Myeloid-Derived Suppressor Cells Confer Infectious Tolerance to Dampen Virus-Induced Tissue Immunoinflammation

Abstract

Key Points MDSCs were identified as CD11b+Gr1lo-int in HSV1-infected mice. In vitro–generated MDSCs controlled the severity of HSK lesions. MDSCs promoted endogenous Treg response that also included a de novo conversion. Visual Abstract In this study, we investigated the response of myeloid-derived suppressor cells (MDSCs) during the pathogenesis of an immunoblinding disease of the cornea caused by HSV type 1 infection. We also measured the anti-inflammatory potential of in vitro–differentiated MDSCs in dampening herpetic stromal keratitis resulting from primary ocular HSV1 infection in mice. In the lymphoid organs and inflamed corneal tissues, MDSCs were phenotypically characterized as CD11b+Gr1lo-int cells.

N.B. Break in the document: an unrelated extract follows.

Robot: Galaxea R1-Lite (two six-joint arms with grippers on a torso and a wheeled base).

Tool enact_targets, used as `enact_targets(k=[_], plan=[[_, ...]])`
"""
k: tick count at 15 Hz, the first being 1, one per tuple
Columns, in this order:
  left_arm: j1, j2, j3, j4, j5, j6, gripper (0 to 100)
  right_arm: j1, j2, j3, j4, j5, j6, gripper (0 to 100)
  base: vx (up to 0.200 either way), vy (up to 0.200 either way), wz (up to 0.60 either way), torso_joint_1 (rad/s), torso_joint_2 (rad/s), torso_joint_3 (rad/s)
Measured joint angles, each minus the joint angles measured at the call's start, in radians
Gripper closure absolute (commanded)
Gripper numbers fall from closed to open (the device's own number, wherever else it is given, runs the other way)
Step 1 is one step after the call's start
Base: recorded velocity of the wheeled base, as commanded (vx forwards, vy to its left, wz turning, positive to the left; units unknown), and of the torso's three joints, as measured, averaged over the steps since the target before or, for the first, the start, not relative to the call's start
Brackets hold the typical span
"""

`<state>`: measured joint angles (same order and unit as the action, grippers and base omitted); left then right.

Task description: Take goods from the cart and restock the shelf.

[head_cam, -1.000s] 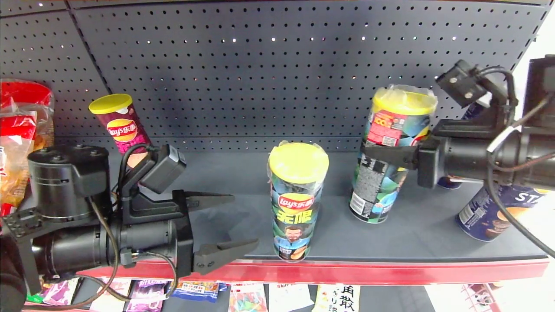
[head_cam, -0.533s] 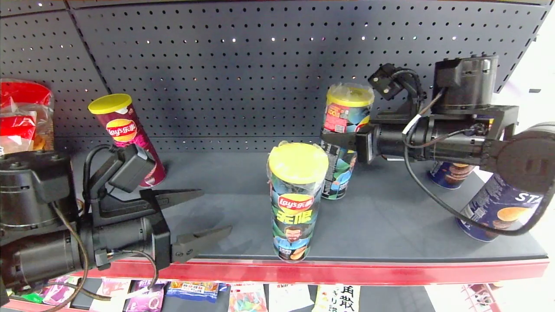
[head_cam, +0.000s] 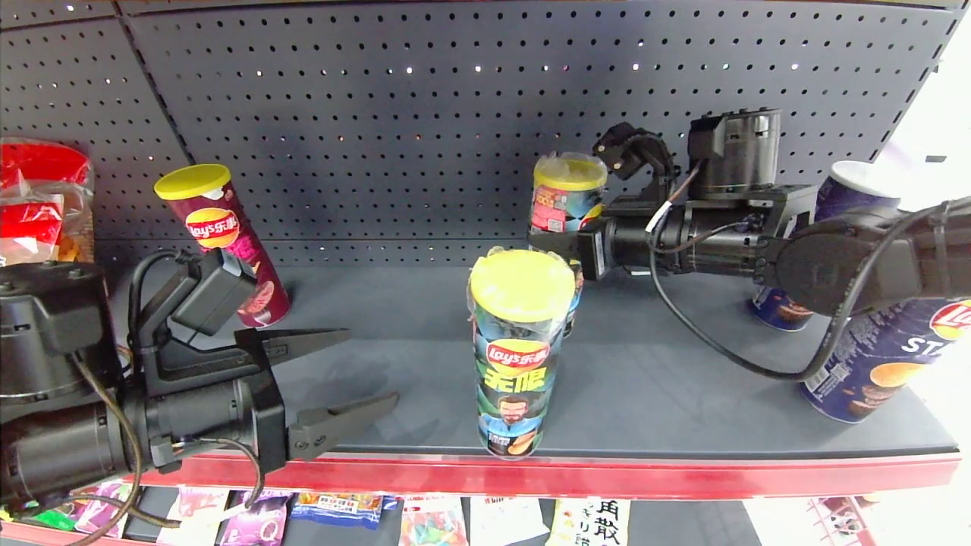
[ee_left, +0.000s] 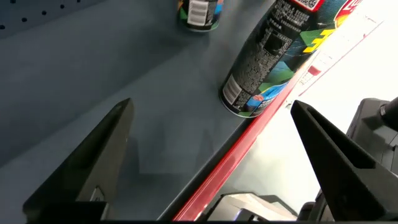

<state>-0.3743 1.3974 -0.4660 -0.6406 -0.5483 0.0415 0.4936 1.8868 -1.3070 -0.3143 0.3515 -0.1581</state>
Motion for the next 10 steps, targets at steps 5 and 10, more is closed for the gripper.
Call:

Sorted CD11b+Gr1lo-int cells, but not CD11b+Gr1hi cells, suppressed the proliferation and cytokine production by stimulated CD4+ T cells. In vitro–generated MDSCs inhibited the activity of stimulated CD4+ T cells in a predominantly contact-dependent manner. An adoptive transfer of in vitro–generated MDSCs before or after ocular HSV1 infection controlled herpetic stromal keratitis lesions. The transferred MDSCs were primarily recovered from the lymphoid organs of recipients. Surprisingly, MDSCs recipients expanded their endogenous Foxp3+ regulatory T cells (Tregs). We further demonstrated the MDSCs mediated stabilization of Foxp3 expression in already differentiated Tregs and their ability to cause an efficient de novo conversion of Foxp3+ Tregs from stimulated Foxp3−CD4+ T cells. These effects occurred independent of TGF-β signaling. Therefore, the therapeutic potential of MDSCs could be harnessed as a multipronged strategy to confer an infectious tolerance to the host by activating endogenous regulatory mechanisms.